Au secours, le BAC d’éco devient furieusement ultra-libéral !

Décidément, Emmanuel Macron nous aura administré jusqu’au bout la preuve de son ultra-libéralisme le plus décomplexé ! De quoi frémir pour la suite. Figurez-vous que jeudi 12 mai dernier, soit exactement la veille de la fin officielle de son premier mandat, lui et son ministre de l’Éducation nationale Jean-Michel Blanquer ont obligé les candidats bacheliers de la spécialité Sciences économiques et sociales à plancher sur une épreuve ouvertement acquise aux thèses libérales ! Quelle ignoble propagande !

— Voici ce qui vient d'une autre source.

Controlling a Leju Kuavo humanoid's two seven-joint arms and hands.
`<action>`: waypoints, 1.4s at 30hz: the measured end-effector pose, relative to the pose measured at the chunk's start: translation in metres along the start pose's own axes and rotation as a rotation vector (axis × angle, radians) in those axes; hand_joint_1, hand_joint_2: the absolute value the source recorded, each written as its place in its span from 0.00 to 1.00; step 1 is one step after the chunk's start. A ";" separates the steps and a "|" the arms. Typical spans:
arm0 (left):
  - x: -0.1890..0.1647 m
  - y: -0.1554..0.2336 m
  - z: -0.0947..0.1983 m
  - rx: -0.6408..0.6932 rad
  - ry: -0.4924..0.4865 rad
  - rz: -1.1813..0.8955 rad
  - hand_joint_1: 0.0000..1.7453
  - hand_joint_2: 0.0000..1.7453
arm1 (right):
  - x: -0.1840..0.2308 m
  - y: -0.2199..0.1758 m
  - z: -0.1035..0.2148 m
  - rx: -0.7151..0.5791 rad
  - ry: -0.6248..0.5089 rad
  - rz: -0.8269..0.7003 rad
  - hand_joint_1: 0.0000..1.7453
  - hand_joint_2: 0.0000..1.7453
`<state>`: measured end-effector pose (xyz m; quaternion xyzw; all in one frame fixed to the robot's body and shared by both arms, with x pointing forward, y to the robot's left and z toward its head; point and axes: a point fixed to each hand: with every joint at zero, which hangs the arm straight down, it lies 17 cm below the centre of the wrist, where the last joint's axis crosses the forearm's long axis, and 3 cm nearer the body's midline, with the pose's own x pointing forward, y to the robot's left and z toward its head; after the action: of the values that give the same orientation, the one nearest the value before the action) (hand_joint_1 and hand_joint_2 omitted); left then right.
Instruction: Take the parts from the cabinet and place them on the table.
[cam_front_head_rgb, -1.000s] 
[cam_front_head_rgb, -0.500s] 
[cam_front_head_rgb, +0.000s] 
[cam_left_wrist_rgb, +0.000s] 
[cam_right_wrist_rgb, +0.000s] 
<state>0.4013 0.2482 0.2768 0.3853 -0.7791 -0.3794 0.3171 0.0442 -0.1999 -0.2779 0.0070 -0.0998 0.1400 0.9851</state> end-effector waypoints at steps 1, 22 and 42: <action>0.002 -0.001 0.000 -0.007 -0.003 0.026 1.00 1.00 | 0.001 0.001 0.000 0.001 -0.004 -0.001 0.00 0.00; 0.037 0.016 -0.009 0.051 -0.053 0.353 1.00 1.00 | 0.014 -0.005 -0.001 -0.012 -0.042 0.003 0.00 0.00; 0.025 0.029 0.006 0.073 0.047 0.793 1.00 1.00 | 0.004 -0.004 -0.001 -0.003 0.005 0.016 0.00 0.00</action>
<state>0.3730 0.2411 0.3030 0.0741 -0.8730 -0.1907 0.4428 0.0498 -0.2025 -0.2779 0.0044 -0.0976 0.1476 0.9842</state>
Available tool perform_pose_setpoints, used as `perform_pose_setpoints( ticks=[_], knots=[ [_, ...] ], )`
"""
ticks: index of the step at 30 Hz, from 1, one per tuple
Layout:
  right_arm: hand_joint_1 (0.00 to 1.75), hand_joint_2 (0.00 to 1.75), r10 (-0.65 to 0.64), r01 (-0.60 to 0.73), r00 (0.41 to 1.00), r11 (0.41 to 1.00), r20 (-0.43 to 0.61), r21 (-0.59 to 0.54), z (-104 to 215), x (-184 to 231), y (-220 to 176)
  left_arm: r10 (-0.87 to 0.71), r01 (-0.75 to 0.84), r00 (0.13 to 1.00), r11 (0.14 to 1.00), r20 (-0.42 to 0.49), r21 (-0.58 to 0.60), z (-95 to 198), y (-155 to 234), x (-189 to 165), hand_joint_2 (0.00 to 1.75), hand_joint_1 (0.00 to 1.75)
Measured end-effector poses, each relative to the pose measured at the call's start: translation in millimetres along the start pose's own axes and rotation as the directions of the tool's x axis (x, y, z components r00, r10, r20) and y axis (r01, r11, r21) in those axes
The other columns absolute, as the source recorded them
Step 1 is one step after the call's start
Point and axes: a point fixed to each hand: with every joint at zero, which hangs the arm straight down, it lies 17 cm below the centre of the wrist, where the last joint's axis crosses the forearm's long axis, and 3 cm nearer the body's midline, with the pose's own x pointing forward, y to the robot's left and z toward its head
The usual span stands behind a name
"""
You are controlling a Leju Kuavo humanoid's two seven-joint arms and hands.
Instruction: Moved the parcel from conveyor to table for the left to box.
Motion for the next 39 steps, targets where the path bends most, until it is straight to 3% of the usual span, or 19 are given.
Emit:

Scandaleux, pathétique, révoltant, à vomir ! se sont immédiatement récriées les belles âmes indignées sur les réseaux sociaux. Alors attention, chers lecteurs, article à ne pas mettre entre toutes les mains car ce que vous allez y lire est tellement incongru que cela risque de choquer gravement certains profils politiques ultra-sensibles. Voici donc les scandaleuses « questions de cours » de l’un des sujets proposés :

· À l’aide de deux arguments, montrez que le travail est source d’intégration sociale.
· À partir d’un exemple, vous montrerez que l’innovation peut aider à reculer les limites écologiques de la croissance.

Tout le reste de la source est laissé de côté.